[Opening Records shown section]
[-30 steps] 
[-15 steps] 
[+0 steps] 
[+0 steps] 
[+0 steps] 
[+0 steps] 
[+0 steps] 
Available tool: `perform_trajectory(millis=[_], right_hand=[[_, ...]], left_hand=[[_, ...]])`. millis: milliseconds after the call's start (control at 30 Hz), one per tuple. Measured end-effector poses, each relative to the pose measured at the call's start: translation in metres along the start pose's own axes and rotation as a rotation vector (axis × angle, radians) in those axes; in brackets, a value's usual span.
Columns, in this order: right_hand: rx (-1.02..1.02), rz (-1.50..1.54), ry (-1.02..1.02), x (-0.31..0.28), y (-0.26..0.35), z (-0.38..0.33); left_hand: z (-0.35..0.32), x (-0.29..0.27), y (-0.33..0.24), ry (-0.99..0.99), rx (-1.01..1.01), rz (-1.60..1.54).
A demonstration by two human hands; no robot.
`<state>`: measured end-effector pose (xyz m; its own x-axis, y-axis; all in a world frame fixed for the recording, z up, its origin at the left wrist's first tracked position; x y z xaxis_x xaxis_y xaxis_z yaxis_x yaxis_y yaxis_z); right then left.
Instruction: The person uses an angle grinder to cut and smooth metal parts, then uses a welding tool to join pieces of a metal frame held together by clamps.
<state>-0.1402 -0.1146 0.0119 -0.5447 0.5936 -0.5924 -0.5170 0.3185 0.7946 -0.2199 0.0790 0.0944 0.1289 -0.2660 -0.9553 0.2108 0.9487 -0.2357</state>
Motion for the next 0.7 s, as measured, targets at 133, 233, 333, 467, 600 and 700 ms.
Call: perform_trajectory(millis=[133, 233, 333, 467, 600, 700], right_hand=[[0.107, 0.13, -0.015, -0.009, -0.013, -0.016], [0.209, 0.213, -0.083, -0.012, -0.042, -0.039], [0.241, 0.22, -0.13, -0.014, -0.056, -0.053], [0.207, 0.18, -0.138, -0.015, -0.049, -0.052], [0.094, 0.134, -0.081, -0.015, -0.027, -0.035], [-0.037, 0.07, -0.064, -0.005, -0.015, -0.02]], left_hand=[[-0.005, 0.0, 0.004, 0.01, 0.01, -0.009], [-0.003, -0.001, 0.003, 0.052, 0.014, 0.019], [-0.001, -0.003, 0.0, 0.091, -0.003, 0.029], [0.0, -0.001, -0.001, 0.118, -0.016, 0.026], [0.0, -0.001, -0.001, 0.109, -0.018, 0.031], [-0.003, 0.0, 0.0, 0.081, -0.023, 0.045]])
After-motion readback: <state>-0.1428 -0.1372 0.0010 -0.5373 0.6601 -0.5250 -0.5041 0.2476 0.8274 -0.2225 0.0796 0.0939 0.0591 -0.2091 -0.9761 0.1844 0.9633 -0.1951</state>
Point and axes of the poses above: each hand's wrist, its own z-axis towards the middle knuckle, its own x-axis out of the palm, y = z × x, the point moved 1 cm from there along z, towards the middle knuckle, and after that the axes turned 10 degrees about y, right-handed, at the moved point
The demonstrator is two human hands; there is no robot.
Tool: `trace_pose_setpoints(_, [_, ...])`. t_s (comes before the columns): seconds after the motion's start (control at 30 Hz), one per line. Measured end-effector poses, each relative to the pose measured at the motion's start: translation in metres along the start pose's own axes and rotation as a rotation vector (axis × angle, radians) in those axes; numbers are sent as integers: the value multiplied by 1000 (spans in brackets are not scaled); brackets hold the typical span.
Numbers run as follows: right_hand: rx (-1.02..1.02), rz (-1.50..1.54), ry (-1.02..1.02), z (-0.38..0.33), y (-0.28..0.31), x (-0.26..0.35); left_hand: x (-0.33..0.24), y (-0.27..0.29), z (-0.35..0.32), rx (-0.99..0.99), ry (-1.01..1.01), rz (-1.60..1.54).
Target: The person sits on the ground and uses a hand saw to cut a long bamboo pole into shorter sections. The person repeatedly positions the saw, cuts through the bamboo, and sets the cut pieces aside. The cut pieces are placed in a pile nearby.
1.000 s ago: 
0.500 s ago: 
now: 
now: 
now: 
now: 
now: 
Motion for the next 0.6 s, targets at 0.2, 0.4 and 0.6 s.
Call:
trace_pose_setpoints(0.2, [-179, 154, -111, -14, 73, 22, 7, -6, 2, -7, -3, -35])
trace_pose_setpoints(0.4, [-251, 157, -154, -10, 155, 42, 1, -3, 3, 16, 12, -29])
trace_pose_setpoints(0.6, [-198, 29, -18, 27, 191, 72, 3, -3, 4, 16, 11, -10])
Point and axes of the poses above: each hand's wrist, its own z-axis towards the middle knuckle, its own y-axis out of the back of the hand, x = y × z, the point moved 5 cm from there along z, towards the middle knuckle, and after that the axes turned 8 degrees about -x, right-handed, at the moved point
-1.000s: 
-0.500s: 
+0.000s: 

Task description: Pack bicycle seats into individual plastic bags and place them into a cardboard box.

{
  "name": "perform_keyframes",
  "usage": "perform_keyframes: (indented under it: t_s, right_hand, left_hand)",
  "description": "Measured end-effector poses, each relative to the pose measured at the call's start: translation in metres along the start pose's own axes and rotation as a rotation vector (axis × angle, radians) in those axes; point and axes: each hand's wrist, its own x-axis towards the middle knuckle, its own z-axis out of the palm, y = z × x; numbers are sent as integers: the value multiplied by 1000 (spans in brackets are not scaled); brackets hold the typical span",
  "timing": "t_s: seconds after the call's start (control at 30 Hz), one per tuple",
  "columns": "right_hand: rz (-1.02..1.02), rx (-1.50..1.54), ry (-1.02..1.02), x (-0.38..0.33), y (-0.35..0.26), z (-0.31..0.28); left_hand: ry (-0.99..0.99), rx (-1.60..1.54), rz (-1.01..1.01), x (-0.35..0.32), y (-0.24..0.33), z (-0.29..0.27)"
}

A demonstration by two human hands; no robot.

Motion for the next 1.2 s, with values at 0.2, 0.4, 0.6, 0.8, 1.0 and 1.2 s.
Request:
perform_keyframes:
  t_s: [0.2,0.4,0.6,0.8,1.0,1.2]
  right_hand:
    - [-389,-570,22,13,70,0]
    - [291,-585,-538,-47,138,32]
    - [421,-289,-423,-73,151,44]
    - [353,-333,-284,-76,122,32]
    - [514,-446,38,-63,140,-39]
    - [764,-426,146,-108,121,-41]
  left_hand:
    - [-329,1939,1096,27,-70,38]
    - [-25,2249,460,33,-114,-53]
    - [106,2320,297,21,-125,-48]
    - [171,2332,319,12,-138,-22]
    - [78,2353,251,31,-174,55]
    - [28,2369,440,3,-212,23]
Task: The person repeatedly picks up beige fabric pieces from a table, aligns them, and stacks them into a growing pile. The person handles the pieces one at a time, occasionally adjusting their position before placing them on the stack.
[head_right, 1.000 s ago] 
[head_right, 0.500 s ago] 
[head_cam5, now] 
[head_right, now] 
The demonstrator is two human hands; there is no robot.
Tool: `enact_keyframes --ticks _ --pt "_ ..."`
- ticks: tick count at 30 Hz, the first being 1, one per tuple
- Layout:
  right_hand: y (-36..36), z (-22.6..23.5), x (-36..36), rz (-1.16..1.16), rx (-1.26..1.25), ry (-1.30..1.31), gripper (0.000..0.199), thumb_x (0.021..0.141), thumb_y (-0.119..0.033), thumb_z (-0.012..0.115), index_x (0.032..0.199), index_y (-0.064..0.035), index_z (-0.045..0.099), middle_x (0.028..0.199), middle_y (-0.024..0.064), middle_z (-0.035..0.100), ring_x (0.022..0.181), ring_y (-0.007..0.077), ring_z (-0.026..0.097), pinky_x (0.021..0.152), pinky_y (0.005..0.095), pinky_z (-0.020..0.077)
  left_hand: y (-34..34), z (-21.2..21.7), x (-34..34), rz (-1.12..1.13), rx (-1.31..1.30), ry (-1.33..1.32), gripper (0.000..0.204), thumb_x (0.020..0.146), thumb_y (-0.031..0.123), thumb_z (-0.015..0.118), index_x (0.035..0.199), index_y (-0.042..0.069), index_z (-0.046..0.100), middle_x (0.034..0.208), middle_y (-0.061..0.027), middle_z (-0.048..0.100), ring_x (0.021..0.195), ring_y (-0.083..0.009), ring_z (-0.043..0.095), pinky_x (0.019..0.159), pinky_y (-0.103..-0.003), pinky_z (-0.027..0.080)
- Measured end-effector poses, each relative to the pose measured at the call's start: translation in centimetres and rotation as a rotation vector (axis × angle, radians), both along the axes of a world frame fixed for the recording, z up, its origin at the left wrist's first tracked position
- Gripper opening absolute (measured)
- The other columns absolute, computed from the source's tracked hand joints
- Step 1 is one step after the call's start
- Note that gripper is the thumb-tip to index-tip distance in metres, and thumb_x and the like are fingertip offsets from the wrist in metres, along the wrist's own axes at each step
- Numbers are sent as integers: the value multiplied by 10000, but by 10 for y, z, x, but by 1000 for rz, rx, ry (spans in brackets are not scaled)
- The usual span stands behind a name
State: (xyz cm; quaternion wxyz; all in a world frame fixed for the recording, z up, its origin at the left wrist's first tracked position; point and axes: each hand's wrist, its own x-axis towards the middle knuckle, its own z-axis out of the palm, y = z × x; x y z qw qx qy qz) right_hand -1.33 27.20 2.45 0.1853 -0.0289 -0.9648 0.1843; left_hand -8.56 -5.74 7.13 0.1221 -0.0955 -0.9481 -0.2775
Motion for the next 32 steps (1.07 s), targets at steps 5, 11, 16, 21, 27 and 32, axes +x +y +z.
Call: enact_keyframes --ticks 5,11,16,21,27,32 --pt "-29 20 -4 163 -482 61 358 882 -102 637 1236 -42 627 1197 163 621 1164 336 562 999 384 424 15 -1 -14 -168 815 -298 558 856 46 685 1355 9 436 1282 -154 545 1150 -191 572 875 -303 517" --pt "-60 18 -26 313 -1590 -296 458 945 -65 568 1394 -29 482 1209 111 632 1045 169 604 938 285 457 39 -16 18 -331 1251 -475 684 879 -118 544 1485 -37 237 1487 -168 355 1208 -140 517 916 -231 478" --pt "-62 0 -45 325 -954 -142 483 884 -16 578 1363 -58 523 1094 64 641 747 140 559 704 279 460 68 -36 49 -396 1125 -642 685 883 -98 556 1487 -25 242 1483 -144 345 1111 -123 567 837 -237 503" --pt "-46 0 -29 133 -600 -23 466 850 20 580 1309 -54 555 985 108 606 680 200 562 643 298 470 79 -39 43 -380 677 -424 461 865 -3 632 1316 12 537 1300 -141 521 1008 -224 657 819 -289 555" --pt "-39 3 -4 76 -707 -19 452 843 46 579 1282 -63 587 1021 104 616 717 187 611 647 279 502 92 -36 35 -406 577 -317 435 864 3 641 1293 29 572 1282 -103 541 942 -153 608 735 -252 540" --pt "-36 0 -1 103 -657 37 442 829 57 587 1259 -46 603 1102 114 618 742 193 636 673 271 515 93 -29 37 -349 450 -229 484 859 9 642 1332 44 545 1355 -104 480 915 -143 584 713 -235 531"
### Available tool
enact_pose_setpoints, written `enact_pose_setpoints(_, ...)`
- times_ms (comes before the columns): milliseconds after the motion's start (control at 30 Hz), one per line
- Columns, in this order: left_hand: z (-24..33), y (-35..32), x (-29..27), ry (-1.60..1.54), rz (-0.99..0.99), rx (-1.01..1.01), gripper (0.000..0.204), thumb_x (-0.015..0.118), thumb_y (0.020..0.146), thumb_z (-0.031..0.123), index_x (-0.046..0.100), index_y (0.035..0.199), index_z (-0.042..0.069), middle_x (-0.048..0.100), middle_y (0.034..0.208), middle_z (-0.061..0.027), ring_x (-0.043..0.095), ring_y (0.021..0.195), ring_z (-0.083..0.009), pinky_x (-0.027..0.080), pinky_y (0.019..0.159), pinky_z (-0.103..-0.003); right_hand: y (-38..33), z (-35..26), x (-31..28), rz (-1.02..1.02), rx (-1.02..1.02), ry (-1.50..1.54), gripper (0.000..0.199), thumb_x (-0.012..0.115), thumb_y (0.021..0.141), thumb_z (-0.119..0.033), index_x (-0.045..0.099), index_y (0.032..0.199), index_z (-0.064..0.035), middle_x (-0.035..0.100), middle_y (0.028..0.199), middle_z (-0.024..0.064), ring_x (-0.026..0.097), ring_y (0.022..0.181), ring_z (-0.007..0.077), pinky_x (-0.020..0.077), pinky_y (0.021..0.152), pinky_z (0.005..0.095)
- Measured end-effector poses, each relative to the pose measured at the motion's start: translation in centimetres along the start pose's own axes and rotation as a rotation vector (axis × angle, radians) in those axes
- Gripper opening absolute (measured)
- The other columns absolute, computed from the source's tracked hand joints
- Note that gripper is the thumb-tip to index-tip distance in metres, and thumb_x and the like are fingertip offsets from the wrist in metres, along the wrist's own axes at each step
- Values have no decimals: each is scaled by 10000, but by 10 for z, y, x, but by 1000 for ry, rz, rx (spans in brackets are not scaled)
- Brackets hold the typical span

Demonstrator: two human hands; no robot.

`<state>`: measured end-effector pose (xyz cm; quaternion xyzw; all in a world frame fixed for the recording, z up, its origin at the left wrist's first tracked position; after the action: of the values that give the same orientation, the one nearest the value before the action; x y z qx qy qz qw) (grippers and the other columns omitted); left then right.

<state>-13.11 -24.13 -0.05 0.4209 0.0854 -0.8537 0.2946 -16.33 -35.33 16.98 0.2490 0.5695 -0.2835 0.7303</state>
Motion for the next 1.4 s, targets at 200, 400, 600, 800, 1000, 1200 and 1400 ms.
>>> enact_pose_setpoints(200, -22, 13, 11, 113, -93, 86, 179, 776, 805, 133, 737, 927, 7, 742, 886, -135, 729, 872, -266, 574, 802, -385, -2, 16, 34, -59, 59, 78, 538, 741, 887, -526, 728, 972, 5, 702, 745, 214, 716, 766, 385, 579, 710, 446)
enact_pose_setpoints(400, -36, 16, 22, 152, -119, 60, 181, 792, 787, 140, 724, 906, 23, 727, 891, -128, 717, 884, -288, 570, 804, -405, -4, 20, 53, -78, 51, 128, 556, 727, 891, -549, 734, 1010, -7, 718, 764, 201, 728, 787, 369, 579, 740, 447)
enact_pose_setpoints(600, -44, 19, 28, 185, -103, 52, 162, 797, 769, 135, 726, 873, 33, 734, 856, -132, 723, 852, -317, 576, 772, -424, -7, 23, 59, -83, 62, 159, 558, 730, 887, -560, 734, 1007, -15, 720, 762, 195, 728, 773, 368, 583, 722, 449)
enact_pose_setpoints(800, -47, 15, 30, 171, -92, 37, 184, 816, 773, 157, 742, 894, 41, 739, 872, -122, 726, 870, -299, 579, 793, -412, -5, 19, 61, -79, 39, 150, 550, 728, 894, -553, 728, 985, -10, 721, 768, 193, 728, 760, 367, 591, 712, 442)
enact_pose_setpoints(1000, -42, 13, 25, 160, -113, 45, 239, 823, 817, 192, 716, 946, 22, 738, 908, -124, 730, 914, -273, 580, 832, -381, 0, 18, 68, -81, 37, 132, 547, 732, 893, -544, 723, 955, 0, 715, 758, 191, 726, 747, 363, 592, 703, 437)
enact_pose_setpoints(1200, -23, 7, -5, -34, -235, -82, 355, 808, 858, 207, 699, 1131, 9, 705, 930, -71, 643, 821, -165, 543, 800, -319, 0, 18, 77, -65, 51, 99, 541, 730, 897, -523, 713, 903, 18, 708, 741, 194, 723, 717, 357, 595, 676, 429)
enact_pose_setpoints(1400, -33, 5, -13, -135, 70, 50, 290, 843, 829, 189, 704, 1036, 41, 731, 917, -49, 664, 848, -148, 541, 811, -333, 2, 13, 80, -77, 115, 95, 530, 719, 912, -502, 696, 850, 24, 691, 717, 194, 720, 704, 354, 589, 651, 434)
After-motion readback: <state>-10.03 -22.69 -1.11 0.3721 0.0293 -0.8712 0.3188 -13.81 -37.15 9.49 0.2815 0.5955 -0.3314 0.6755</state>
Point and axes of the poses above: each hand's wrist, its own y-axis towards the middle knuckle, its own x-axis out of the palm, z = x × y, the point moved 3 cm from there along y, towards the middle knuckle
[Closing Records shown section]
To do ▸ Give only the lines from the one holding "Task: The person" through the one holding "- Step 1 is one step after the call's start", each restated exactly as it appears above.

Written solution ▸
Task: The person repeatedly picks up beige fabric pieces from a table, aligns them, and stacks them into a growing pile. The person handles the pieces one at a time, occasionally adjusting their position before placing them on the stack.
[head_right, 1.000 s ago] 
[head_right, 0.500 s ago] 
[head_cam5, now] 
[head_right, now] 
The demonstrator is two human hands; there is no robot.
Tool: `enact_keyframes --ticks _ --pt "_ ..."`
- ticks: tick count at 30 Hz, the first being 1, one per tuple
- Layout:
  right_hand: y (-36..36), z (-22.6..23.5), x (-36..36), rz (-1.16..1.16), rx (-1.26..1.25), ry (-1.30..1.31), gripper (0.000..0.199), thumb_x (0.021..0.141), thumb_y (-0.119..0.033), thumb_z (-0.012..0.115), index_x (0.032..0.199), index_y (-0.064..0.035), index_z (-0.045..0.099), middle_x (0.028..0.199), middle_y (-0.024..0.064), middle_z (-0.035..0.100), ring_x (0.022..0.181), ring_y (-0.007..0.077), ring_z (-0.026..0.097), pinky_x (0.021..0.152), pinky_y (0.005..0.095), pinky_z (-0.020..0.077)
  left_hand: y (-34..34), z (-21.2..21.7), x (-34..34), rz (-1.12..1.13), rx (-1.31..1.30), ry (-1.33..1.32), gripper (0.000..0.204), thumb_x (0.020..0.146), thumb_y (-0.031..0.123), thumb_z (-0.015..0.118), index_x (0.035..0.199), index_y (-0.042..0.069), index_z (-0.046..0.100), middle_x (0.034..0.208), middle_y (-0.061..0.027), middle_z (-0.048..0.100), ring_x (0.021..0.195), ring_y (-0.083..0.009), ring_z (-0.043..0.095), pinky_x (0.019..0.159), pinky_y (-0.103..-0.003), pinky_z (-0.027..0.080)
- Measured end-effector poses, each relative to the pose measured at the call's start: translation in centimetres and rotation as a rotation vector (axis × angle, radians), both along the axes of a world frame fixed for the recording, z up, its origin at the left wrist's first tracked position
- Gripper opening absolute (measured)
- The other columns absolute, computed from the source's tracked hand joints
- Step 1 is one step after the call's start

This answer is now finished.